YOUR OBJECTIVE: Write out again, word for word, the lines below from the line that holds "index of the" through the line that holds "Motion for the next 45", omitting pictures.

BEGIN RECORDS FOR THIS TASK

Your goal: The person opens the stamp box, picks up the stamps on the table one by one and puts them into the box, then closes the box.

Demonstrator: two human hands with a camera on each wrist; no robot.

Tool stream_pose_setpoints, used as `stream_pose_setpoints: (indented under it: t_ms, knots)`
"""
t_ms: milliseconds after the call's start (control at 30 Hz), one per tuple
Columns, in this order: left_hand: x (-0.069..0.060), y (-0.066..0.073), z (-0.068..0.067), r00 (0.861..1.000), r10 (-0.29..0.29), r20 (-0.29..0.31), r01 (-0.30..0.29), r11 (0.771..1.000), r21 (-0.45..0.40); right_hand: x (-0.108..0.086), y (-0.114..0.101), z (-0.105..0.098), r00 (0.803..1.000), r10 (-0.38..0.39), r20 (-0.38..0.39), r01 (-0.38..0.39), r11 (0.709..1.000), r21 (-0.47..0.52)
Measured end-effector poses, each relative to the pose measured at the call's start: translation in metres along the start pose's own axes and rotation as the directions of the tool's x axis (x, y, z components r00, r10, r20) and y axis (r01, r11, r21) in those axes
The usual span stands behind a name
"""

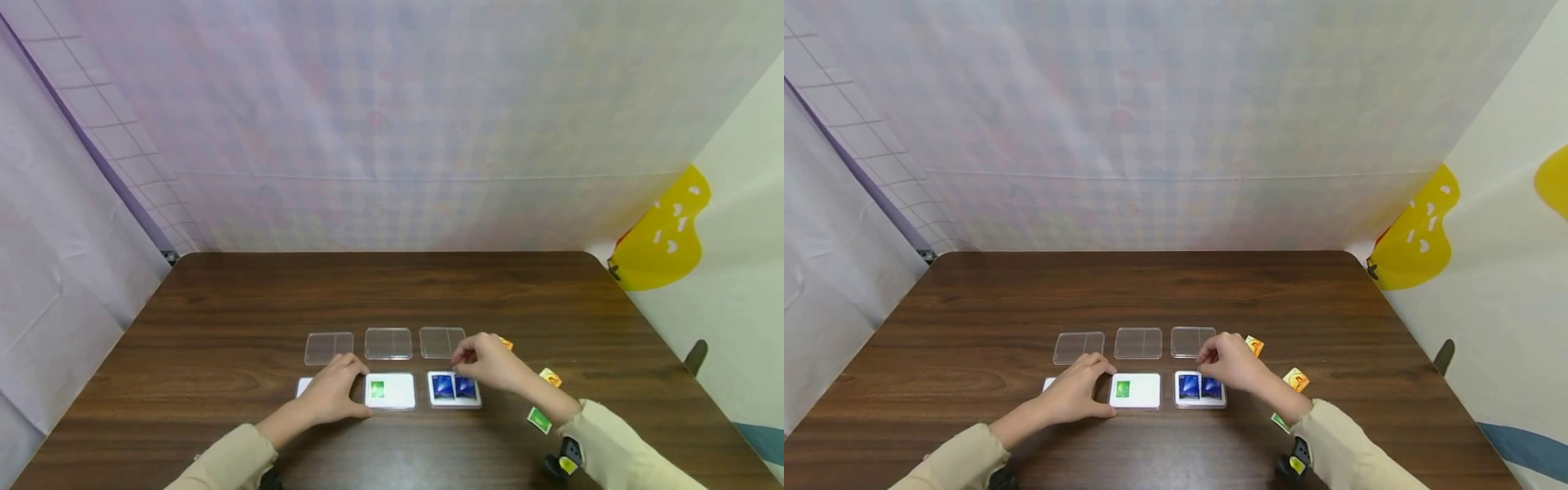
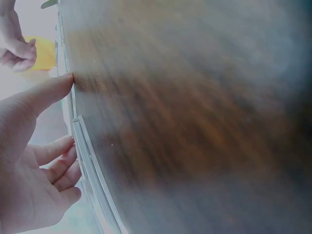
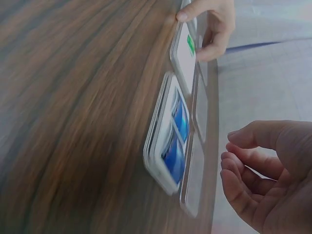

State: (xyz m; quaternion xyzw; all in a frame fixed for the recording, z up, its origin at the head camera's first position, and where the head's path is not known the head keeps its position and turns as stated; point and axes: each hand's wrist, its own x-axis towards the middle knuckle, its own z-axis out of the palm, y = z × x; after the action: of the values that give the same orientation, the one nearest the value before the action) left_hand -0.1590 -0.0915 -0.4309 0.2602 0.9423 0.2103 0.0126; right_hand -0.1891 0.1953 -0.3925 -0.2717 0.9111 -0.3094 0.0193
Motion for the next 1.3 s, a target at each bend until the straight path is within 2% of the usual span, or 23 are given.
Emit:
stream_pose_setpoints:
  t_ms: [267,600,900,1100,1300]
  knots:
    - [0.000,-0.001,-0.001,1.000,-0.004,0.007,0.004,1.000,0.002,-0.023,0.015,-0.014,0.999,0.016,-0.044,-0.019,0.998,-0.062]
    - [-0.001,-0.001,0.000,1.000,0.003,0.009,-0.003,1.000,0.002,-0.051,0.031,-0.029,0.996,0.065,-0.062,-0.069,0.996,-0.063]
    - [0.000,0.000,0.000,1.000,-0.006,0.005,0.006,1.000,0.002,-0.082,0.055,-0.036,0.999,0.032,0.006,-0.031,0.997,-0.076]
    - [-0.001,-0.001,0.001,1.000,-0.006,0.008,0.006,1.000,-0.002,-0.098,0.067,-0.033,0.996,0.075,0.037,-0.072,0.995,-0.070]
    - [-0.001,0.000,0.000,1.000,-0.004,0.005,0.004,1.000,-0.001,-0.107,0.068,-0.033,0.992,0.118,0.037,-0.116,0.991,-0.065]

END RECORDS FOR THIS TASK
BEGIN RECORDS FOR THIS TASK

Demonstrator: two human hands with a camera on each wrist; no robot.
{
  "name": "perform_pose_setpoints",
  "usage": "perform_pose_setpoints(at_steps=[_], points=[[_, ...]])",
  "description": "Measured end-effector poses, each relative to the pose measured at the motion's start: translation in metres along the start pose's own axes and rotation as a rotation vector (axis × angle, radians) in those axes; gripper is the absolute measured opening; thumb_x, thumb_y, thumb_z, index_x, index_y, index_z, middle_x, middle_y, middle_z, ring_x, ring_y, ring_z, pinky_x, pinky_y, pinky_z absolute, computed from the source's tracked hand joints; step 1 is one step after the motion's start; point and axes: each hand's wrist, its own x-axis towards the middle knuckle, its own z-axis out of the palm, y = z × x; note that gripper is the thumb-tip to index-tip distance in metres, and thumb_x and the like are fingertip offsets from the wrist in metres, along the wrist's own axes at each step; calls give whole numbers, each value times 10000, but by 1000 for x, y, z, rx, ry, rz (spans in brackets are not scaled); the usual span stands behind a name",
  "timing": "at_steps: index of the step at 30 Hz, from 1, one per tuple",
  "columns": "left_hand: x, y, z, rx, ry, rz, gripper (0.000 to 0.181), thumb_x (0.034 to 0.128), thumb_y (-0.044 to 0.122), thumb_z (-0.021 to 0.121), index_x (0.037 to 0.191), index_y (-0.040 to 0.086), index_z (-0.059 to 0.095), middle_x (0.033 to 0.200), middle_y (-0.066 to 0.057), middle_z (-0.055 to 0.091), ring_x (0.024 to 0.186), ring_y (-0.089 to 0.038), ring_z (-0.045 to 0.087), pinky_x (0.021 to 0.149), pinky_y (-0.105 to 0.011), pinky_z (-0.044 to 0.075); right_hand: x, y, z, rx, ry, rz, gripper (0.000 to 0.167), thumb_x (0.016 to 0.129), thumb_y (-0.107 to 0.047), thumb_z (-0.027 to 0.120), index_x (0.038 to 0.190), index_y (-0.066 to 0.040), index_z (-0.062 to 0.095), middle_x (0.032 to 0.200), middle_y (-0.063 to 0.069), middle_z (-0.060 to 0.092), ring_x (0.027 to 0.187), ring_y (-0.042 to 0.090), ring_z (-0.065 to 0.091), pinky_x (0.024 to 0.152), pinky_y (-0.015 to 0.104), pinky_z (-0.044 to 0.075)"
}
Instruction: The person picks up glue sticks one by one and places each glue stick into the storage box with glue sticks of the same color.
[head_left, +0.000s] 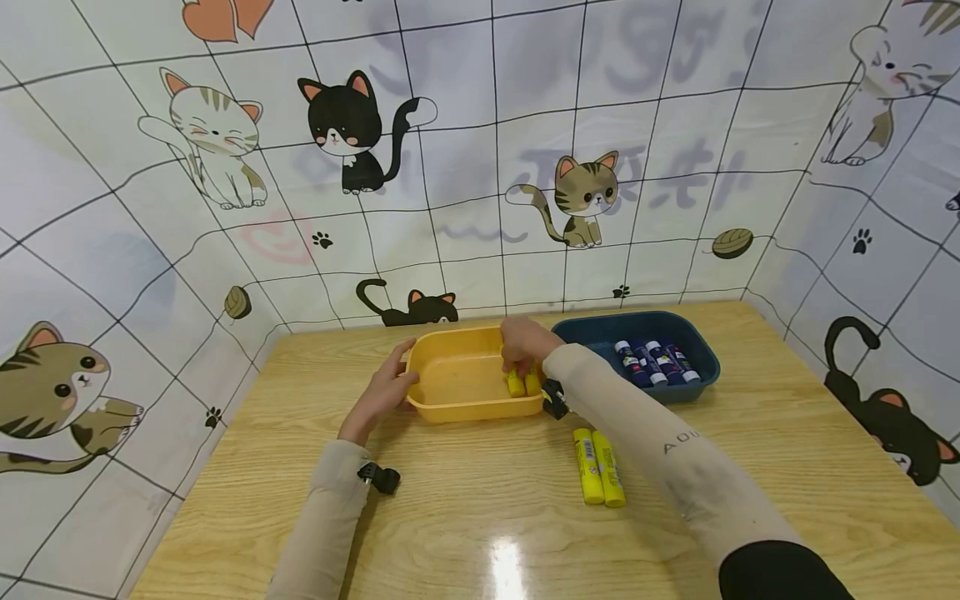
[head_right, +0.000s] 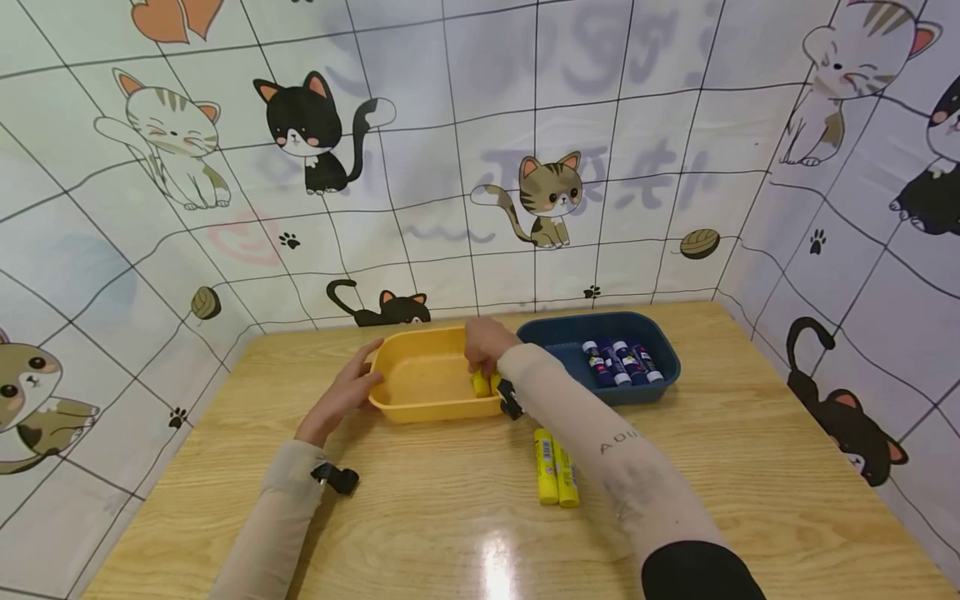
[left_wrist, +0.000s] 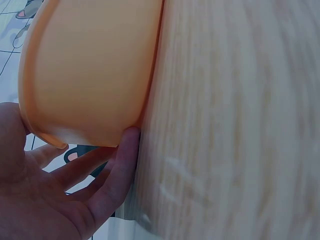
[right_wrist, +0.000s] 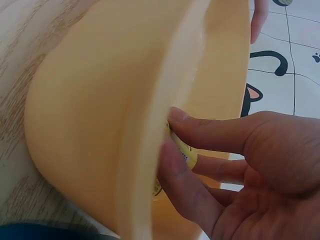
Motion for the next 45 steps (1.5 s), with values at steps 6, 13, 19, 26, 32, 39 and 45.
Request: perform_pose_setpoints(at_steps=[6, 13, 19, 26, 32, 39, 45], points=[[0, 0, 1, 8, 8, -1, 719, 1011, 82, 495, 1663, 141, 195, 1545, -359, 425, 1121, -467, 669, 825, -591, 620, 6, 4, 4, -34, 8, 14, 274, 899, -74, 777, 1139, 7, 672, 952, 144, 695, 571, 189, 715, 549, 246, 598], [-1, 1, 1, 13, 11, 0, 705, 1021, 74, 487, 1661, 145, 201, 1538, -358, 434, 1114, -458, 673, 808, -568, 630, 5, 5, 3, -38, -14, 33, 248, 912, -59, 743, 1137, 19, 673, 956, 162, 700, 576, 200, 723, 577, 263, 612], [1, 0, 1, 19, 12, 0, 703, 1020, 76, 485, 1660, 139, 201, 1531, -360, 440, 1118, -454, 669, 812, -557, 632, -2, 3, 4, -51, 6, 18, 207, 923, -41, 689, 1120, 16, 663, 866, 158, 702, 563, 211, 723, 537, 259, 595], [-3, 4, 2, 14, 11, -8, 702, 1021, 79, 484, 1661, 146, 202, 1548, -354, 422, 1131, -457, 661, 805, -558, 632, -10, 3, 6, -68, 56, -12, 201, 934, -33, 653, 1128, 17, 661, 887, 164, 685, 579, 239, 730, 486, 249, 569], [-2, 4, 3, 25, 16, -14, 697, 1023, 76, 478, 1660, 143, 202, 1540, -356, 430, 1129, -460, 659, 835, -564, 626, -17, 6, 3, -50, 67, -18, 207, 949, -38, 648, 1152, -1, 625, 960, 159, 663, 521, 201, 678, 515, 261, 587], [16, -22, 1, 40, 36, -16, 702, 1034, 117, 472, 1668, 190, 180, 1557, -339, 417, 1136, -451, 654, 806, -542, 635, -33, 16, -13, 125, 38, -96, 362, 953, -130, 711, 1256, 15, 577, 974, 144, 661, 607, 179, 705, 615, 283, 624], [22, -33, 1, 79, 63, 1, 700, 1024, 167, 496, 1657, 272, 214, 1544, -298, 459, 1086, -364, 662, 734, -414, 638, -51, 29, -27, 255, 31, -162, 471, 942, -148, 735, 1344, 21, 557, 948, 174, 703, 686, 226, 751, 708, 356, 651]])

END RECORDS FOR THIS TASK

WRITTEN SOLUTION:
  "timing": "at_steps: index of the step at 30 Hz, from 1, one per tuple",
  "columns": "left_hand: x, y, z, rx, ry, rz, gripper (0.000 to 0.181), thumb_x (0.034 to 0.128), thumb_y (-0.044 to 0.122), thumb_z (-0.021 to 0.121), index_x (0.037 to 0.191), index_y (-0.040 to 0.086), index_z (-0.059 to 0.095), middle_x (0.033 to 0.200), middle_y (-0.066 to 0.057), middle_z (-0.055 to 0.091), ring_x (0.024 to 0.186), ring_y (-0.089 to 0.038), ring_z (-0.045 to 0.087), pinky_x (0.021 to 0.149), pinky_y (-0.105 to 0.011), pinky_z (-0.044 to 0.075); right_hand: x, y, z, rx, ry, rz, gripper (0.000 to 0.167), thumb_x (0.016 to 0.129), thumb_y (-0.107 to 0.047), thumb_z (-0.027 to 0.120), index_x (0.038 to 0.190), index_y (-0.066 to 0.040), index_z (-0.062 to 0.095), middle_x (0.032 to 0.200), middle_y (-0.063 to 0.069), middle_z (-0.060 to 0.092), ring_x (0.027 to 0.187), ring_y (-0.042 to 0.090), ring_z (-0.065 to 0.091), pinky_x (0.024 to 0.152), pinky_y (-0.015 to 0.104), pinky_z (-0.044 to 0.075)"
}
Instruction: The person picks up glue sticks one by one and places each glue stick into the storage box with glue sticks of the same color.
[head_left, +0.000s] 
[head_right, +0.000s] 
[left_wrist, +0.000s] 
[right_wrist, +0.000s] 
Motion for the next 45 steps (1.5 s), with values at steps 6, 13, 19, 26, 32, 39 and 45.

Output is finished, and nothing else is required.